Boston Linux and Unix InstallFest XXX1 Saturday November 22, 2008
Dan Ritter
dsr-mzpnVDyJpH4k7aNtvndDlA at public.gmane.org
Mon Nov 17 22:38:02 EST 2008
On Mon, Nov 17, 2008 at 10:24:38PM -0500, Bruce Borland wrote:
> What is a good Linux distribution? In 2003 I purchased Red Hat Linux 9
> because it was recommended as a version which was easy to load. My
> machine was purchased in 2000 (533 MHz CPU, 128 MB RAM, 10 GB hard
> drive). I hear that Red Hat 9 is obsolete, but I have never been able
> to do much to modify or update it. It seems that the easier the
> distribution is made for the user, the less the user can have control of
> the system. (It reminds me of my experiences with Windows.) I am also
> concerned with newer products having more "bells and whistles" which
> take up RAM and hard drive space and produce visual clutter and rarely
> offer anything I could use. I prefer simplicity in my products.
>
> I would like to bring my machine in to the InstallFest, but I have no
> other Linux distributions. I also would like to learn more about
> maintaining and updating a Linux OS. Any suggestions?
>
> > * Fedora - http://fedora.redhat.com (Fedora 9)

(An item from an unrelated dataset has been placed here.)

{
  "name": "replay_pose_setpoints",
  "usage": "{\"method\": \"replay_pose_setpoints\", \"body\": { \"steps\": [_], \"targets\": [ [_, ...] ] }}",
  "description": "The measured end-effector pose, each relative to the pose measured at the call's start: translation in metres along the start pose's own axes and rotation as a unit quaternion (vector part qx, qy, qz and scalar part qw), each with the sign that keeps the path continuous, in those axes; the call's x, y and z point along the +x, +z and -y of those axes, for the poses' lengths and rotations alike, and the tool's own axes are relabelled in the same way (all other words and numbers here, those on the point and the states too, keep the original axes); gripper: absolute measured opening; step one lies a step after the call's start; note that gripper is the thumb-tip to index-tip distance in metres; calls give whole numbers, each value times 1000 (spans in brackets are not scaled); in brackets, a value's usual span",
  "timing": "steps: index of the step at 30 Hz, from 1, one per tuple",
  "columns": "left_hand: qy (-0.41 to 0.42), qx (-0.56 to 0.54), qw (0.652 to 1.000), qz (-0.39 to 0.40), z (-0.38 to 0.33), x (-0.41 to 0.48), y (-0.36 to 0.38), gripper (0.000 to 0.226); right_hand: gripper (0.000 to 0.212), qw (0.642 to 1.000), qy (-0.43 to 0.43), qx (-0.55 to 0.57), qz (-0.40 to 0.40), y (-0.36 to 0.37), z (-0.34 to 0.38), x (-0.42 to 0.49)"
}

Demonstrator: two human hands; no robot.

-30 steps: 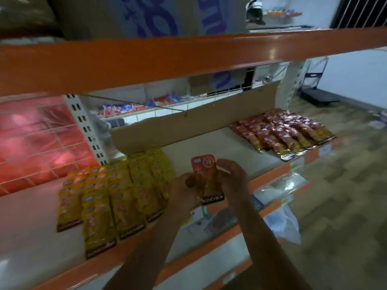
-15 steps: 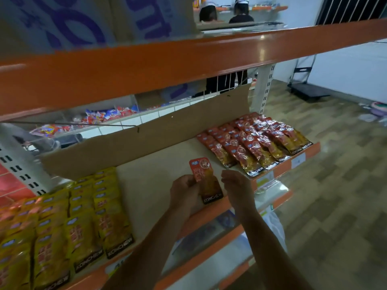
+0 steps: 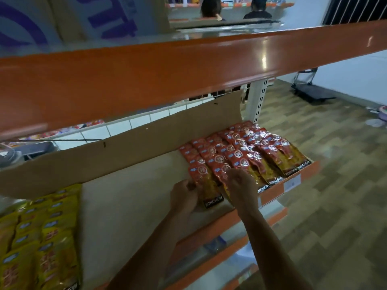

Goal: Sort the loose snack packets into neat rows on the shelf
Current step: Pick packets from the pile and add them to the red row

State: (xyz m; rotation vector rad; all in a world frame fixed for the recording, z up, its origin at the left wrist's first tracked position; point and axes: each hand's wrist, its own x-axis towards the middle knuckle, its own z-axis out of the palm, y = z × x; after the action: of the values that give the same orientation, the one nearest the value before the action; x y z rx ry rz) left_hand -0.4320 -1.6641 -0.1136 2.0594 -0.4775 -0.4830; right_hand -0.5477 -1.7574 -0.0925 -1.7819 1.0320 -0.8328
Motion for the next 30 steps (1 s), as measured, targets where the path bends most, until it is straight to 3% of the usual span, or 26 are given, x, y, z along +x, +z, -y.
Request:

> > * Open SuSE - http://opensuse.org (OpenSuSE 11.0)
> > * Ubuntu - http://www.ubuntu.com (Intrepid Ibex 8.10)
> > * Debian - http://www.debian.org/
If you want excellence in updating, I cannot recommend Debian
highly enough. In general, one only has to reboot a Debian
system when upgrading the kernel... even when moving to the
latest stable release.
-dsr-
--
http://tao.merseine.nu/~dsr/eula.html is hereby incorporated by reference.
You can't defend freedom by getting rid of it.